Kill Switch (Circuit Breaker) Policy

The kill policy category implements emergency stop controls with automatic circuit breaker functionality. It tracks success/failure rates over a configurable time window and automatically disables an agent when the error rate exceeds a threshold.

Use it when you need to:

Prevent cascading failures from a malfunctioning agent
Protect downstream services from repeated bad requests
Implement emergency stop controls for production agents
Auto-disable agents that start producing errors at an unacceptable rate

Rules

Rule	Type	Default	Description
`enabled`	bool	`true`	Enable kill switch monitoring
`kill_on_error_rate`	float (0-1)	`0.5`	Activate kill switch when error rate exceeds this threshold
`error_window_minutes`	int	`5`	Time window (minutes) for calculating error rate. Counters expire after this
`min_samples`	int	`10`	Minimum total executions before evaluating error rate
`auto_recover_after_minutes`	int	`30`	Automatically deactivate kill switch after this duration

How It Works

The kill switch follows the circuit breaker pattern with three states:

CLOSED (normal operation)
    |
    +-- Error rate exceeds threshold
    |   (and min_samples reached)
    |
    v
OPEN (kill switch active -- all executions blocked)
    |
    +-- auto_recover_after_minutes TTL expires
    |
    v
CLOSED (normal operation resumes)

Error Rate Calculation

error_rate = errors / (successes + errors)

The error rate is calculated from Redis counters within the error_window_minutes window. Both success and error counters have a TTL equal to error_window_minutes * 60 seconds, so stale data automatically expires.

min_samples Guard

The error rate is only evaluated when the total number of executions (successes + errors) reaches min_samples. This prevents premature activation when a single early error would produce a 100% error rate.

Auto-Recovery

When the kill switch activates, it sets a Redis key with a TTL of auto_recover_after_minutes * 60 seconds. Once this TTL expires, the key disappears and the next execution is allowed through. If errors continue after recovery, the kill switch re-activates immediately (assuming the error counters haven't expired yet).

Redis Keys

Key Pattern	Purpose	TTL
`killswitch:<agent>:<workflow>:active`	Kill switch activation flag	`auto_recover_after_minutes * 60`
`stats:<agent>:<workflow>:success`	Success counter	`error_window_minutes * 60`
`stats:<agent>:<workflow>:error`	Error counter	`error_window_minutes * 60`

Enforcement Phases

Phase	Behavior
`before_workflow`	Checks if kill switch is active (Redis key).
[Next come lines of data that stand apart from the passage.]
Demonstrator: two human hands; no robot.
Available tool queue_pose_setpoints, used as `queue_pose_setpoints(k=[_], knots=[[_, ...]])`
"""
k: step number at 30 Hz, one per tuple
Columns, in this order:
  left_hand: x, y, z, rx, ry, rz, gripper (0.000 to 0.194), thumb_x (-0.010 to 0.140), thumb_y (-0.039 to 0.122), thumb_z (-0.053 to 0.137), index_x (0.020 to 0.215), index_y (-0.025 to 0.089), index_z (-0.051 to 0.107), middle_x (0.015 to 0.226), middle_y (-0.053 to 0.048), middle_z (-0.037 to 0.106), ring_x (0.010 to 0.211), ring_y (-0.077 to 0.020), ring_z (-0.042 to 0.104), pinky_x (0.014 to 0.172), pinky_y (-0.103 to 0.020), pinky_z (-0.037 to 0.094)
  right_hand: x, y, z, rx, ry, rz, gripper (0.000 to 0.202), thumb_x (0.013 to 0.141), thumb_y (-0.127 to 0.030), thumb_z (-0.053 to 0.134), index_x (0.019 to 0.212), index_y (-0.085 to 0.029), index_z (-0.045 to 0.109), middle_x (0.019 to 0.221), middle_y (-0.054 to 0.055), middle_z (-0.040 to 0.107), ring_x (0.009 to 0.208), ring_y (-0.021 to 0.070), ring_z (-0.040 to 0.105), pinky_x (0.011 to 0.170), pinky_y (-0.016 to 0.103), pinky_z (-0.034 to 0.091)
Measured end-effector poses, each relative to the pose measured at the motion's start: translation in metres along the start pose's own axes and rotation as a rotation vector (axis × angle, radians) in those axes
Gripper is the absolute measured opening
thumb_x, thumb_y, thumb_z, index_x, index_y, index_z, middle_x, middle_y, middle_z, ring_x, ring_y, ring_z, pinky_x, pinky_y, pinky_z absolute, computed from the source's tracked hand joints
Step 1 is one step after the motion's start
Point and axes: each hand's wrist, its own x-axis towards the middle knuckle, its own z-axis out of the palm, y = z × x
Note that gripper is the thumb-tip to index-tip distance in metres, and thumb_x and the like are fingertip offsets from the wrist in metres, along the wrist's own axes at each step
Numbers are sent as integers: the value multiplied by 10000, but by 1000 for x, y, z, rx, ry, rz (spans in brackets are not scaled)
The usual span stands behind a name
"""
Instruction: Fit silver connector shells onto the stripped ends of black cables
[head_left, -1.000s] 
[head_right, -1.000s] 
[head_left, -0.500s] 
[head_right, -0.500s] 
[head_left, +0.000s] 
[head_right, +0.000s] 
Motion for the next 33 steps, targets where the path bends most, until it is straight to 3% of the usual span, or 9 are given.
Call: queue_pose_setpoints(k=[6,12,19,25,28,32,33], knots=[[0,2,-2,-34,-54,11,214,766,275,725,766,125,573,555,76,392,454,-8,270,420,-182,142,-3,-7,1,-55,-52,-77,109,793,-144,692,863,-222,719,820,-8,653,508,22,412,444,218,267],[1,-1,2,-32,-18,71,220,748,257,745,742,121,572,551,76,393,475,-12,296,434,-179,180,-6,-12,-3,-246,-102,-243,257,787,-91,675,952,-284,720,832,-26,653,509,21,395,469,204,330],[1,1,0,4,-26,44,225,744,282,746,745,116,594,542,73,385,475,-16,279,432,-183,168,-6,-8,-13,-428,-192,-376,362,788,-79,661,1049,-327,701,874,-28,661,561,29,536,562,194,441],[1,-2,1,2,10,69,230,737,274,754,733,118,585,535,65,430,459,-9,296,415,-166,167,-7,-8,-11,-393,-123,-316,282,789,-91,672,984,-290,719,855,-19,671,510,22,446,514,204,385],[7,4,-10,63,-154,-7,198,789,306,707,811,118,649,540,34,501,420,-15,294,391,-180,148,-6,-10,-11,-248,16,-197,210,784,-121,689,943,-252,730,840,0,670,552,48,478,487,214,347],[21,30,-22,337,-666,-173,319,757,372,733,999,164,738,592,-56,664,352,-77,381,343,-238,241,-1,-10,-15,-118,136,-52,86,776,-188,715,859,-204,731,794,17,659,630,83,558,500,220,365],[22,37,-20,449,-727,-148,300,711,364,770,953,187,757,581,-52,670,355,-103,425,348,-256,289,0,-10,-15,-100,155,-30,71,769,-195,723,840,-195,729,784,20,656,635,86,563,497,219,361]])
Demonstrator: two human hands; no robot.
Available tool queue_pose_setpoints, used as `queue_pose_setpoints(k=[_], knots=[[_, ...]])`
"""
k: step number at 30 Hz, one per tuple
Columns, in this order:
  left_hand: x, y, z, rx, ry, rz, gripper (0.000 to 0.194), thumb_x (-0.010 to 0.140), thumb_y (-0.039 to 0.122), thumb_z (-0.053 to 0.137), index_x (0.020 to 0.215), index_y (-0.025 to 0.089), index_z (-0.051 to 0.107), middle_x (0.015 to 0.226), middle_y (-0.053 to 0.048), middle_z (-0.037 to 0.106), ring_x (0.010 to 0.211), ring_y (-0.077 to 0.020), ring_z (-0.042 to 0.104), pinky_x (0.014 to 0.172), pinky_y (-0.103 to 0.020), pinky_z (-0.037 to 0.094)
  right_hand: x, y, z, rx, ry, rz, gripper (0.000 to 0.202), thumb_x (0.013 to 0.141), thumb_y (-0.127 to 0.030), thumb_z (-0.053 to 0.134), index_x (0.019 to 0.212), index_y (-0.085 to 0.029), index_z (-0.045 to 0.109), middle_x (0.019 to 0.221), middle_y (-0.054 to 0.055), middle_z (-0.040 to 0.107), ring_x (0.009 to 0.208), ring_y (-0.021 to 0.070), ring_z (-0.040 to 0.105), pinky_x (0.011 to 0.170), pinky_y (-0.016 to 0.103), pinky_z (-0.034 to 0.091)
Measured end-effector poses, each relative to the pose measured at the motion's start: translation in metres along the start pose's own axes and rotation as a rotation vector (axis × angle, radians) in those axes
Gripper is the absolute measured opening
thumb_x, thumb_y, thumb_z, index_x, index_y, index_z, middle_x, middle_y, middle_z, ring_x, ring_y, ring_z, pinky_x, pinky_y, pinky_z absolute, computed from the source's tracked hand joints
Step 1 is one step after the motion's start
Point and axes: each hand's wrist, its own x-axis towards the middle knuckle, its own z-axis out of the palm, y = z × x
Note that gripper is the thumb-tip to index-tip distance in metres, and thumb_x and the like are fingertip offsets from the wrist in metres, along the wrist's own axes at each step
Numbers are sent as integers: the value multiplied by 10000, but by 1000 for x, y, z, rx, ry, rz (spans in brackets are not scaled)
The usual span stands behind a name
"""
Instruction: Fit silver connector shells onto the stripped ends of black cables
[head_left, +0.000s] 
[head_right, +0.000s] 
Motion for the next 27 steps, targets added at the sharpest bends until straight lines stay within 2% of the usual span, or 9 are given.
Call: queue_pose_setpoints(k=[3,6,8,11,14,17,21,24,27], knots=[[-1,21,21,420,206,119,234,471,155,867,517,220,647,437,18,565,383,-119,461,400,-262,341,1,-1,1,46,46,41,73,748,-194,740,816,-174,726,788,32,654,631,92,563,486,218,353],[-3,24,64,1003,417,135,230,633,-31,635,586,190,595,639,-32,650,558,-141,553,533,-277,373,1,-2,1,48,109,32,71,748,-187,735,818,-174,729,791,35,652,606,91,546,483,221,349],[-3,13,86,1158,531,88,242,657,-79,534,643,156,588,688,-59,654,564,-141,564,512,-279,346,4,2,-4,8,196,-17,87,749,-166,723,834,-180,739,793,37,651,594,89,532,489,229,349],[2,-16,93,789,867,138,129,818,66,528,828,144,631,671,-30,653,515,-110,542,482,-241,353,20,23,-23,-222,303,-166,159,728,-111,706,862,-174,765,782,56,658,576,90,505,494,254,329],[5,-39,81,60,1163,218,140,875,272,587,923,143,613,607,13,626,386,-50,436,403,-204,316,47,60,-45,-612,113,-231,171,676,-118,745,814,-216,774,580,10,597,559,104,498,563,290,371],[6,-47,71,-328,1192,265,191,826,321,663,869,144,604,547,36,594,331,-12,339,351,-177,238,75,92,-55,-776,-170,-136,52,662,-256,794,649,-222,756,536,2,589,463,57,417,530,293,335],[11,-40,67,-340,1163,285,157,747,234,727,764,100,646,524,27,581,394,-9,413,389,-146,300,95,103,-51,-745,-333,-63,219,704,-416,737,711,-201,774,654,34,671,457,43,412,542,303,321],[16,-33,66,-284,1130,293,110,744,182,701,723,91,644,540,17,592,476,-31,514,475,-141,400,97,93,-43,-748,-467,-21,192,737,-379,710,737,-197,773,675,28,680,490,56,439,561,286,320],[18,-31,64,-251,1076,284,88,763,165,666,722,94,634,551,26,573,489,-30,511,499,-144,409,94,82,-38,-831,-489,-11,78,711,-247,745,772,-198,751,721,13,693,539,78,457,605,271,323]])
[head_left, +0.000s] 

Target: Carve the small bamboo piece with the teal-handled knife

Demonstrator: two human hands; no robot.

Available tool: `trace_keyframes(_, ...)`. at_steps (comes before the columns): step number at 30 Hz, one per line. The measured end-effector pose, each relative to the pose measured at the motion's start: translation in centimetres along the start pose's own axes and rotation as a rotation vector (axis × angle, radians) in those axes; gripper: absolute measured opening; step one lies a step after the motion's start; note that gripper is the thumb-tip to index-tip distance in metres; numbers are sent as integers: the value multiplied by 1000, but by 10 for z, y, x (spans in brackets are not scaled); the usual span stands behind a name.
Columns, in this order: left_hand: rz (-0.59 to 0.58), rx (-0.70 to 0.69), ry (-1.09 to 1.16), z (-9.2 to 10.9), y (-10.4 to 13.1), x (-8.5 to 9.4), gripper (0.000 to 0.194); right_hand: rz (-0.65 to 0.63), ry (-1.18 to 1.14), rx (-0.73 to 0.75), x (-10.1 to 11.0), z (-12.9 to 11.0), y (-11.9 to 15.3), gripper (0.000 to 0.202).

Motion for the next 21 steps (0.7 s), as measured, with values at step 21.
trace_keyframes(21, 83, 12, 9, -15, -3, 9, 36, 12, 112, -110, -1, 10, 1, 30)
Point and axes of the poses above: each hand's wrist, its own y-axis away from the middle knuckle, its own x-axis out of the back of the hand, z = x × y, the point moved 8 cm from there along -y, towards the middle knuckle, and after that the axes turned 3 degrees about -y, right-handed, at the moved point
Checks error rate against threshold. If tripped, activates kill switch and returns BLOCK
`mid_execution`	Not implemented
`after_workflow`	Increments success counter (with window TTL)
`on_failure`	Increments error counter (with window TTL)

Example Policies

Conservative (Production Default)

High threshold, many samples, long recovery:

{
  "enabled": true,
  "kill_on_error_rate": 0.5,
  "error_window_minutes": 5,
  "min_samples": 10,
  "auto_recover_after_minutes": 30
}

Aggressive (Fast Detection)

Low threshold, few samples, quick recovery:

{
  "enabled": true,
  "kill_on_error_rate": 0.3,
  "error_window_minutes": 3,
  "min_samples": 5,
  "auto_recover_after_minutes": 5
}

Production-Grade (High Sensitivity)

Moderate threshold, large sample size, long recovery for critical agents:

{
  "enabled": true,
  "kill_on_error_rate": 0.4,
  "error_window_minutes": 10,
  "min_samples": 20,
  "auto_recover_after_minutes": 60
}

SDK Integration

Using the Context Manager

import waxell_observe as waxell
from waxell_observe.errors import PolicyViolationError

waxell.init()

try:
    async with waxell.WaxellContext(
        agent_name="processor",
        workflow_name="data-pipeline",
        enforce_policy=True,
    ) as ctx:
        # If kill switch is active, PolicyViolationError
        # is raised here (before any agent work happens)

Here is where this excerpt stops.